Report all lines of the data below that hold the word "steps".
★ ★ ★
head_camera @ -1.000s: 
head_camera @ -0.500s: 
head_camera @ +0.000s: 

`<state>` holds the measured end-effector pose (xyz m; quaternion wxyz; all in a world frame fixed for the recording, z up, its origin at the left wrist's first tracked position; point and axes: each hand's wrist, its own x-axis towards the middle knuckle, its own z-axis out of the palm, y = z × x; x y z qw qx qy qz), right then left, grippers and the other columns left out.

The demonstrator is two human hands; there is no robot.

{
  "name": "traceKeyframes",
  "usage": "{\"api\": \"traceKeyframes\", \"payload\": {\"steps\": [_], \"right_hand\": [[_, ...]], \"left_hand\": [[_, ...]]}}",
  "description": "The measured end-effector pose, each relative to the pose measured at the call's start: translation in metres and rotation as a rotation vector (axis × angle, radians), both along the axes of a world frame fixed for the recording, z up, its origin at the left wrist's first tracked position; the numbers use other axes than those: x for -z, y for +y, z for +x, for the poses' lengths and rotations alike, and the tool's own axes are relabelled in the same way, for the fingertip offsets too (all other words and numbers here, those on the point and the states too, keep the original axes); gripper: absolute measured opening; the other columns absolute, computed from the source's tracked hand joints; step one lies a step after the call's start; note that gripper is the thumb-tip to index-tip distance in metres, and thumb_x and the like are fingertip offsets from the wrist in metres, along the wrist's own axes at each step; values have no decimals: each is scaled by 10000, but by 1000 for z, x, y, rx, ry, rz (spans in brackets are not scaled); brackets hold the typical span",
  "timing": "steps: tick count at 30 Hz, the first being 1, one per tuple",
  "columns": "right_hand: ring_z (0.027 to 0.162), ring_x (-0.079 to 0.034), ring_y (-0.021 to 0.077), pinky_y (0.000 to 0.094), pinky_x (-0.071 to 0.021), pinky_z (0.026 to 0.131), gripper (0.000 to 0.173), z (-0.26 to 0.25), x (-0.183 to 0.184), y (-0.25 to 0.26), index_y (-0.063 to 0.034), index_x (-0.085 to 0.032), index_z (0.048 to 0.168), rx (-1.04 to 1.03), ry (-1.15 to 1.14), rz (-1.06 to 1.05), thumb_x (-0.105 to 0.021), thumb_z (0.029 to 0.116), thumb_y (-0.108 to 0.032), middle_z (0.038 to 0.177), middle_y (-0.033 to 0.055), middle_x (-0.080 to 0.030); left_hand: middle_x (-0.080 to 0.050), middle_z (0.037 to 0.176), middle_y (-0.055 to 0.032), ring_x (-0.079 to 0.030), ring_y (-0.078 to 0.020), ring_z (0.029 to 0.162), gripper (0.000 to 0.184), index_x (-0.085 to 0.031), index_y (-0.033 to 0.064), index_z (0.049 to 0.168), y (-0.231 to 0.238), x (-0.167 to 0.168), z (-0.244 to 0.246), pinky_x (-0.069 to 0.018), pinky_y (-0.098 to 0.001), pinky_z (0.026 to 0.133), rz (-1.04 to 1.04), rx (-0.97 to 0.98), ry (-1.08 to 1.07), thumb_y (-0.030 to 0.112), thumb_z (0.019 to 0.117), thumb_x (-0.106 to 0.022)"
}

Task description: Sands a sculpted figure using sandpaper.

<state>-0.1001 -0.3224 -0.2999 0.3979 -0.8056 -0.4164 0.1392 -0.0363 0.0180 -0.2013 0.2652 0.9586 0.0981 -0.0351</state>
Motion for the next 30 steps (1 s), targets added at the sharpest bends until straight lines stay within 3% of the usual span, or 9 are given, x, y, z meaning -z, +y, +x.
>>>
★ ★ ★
TASK RESPONSE:
  "usage": "{\"api\": \"traceKeyframes\", \"payload\": {\"steps\": [_], \"right_hand\": [[_, ...]], \"left_hand\": [[_, ...]]}}",
  "timing": "steps: tick count at 30 Hz, the first being 1, one per tuple",
Motion for the next 30 steps (1 s), targets added at the sharpest bends until straight lines stay within 3% of the usual span, or 9 are given, x, y, z meaning -z, +y, +x.

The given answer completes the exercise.